To write the song, the researchers first had the computer produce a story about the festive image. Then, they selected a rhythm of one beat per word, linked the endings of sentences to the endings of the music’s bars, and tuned it so that the vocals would occur in a “natural” pitch range, the scientists said. The neural network then took the song to completion.”
Sadly, you can’t add actual talent to AI, just memory, even if this is the newest innovation. Not yet, anyway. We need more innovative technology for that.
Speaking (playing?) of technology, check out the “untouchable music of the theremin”. I never heard of the theremin until I chanced upon this on TED Talks. Here,
Virtuoso Pamelia Kurstin performs and discusses her theremin, the not-just-for-sci-fi electronic instrument that is played without being touched. Songs include ‘Autumn Leaves,’ ‘Lush Life’ and David Mash’s ‘Listen, Words Are Gone.’ ”
I enjoyed this talk. Part of it was because the theremin was interesting, part of it was because I was in awe of Pamelia’s talent and I loved the music, and still another part of it was because Pamelia was charming in her shy, giggly way. She started off nervously, and actually seemed nervous all throughout, but she made up for it with her anecdotes and funny little jokes. Love her already. Well, this was filmed way back in 2002, but who cares? Oh, and she does not anymore carry the last name Kurstin (from her former marriage), so call her by her birth name Pamelia Stickney.
And while we’re talking technology, who knows it best (my opinion) than Japan? Just ask Maywa Denki…Okay, I’m not really sure what they’re going to say, but these guys are taking technology and music to a funn(i)er level.
Although Maywa Denki is known and appreciated as an artist, its promotion strategies are full of variety: exhibition, live stages, performances, producing music, videos, writing, merchandising toys, stationery, and electric devices.”
The two-men team of Tosa brothers Masamichi and Novmichi are responsible for some of the most fun instruments around. I like them because this is also the way I create sounds when I’m in the mood–I try stuff. I like them more because funny aside, they are actually inventors and have musical abilities themselves, it seems.
Two of the stuff these crazy inventors made:
The popular but absurd otamatone (that’s the funny Novmichi presenting). I want one for the kids! (and me!)
Check out the cute Otamatone Melody, hee hee…

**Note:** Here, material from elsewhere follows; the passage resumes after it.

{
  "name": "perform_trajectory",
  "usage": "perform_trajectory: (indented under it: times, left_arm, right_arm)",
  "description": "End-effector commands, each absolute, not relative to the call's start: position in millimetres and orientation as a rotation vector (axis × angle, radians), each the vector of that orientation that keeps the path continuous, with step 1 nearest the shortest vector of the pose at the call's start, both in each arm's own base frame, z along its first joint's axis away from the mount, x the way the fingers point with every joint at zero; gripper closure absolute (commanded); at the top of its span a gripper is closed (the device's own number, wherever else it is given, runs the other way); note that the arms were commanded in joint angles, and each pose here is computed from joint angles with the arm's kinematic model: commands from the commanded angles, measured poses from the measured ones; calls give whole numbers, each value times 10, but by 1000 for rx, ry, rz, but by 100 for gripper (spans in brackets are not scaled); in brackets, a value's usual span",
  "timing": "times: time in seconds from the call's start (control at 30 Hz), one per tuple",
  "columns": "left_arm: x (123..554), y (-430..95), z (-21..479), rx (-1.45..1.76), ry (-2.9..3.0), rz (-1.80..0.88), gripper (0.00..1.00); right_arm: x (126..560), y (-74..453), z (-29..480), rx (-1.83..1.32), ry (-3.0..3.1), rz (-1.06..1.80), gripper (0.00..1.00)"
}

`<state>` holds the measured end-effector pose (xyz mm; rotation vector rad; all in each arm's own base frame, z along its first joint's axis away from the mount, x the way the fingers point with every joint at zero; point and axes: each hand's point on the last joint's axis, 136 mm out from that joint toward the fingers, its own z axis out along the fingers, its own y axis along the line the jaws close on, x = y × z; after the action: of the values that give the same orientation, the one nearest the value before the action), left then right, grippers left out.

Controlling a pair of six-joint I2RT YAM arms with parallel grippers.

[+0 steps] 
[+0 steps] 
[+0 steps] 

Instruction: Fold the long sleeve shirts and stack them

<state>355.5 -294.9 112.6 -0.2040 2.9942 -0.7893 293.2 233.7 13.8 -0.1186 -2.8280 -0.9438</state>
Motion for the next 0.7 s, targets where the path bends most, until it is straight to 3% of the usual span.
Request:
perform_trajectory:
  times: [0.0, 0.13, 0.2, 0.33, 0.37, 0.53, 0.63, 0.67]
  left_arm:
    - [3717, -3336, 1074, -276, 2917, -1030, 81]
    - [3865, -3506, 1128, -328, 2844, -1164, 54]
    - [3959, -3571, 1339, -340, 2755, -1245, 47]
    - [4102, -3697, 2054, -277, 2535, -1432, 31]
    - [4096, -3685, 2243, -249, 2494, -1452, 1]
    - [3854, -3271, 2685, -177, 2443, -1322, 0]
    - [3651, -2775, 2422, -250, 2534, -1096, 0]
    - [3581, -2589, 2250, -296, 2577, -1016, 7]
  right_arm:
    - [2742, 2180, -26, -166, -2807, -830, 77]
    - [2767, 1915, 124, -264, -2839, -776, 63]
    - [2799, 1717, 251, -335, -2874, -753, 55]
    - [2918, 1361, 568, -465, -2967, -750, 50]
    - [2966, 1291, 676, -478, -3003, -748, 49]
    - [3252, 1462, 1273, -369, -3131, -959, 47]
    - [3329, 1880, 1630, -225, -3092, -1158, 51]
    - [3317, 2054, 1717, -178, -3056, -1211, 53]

My favorite, so far, because I love beats, Mr. Knocky
They have more inventions so just check out their site. Meanwhile, here’s a cheery little Christmas song. Guess the song 😉
Okay, now we go classic. We’ve got the barrel organ. I still call this “technology” as every generation has its own technology, regardless of whether they’re new or innovated.
The basic principle is the same as a traditional pipe organ, but rather than being played by an organist, the barrel organ is activated either by a person turning a crank, or by clockwork driven by weights or springs. The pieces of music are encoded onto wooden barrels (or cylinders), which are analogous to the keyboard of the traditional pipe organ.”
I find the barrel organ quite interesting, innovative, and judging from this Patrick Mathis tribute to the King of Pop, quite hip despite its history. Trust me, you’ll love this video…
Lastly, for today, we’ve got a truly fantastic instrument called the Marble Machine from Wintergatan. It’s not so much the music that interests me here, but how the machine was awesomely created by Martin Molin. Such creativity and precision!
Martin explains how he thought of this mechanical-slash-musical instrument: Martin Molin tells all on his Marble Machine. His marble machine is said to be not the first of its kind, nevertheless, what a marvelous invention!
I know you enjoyed this post as much as I did. Love you, guys!!!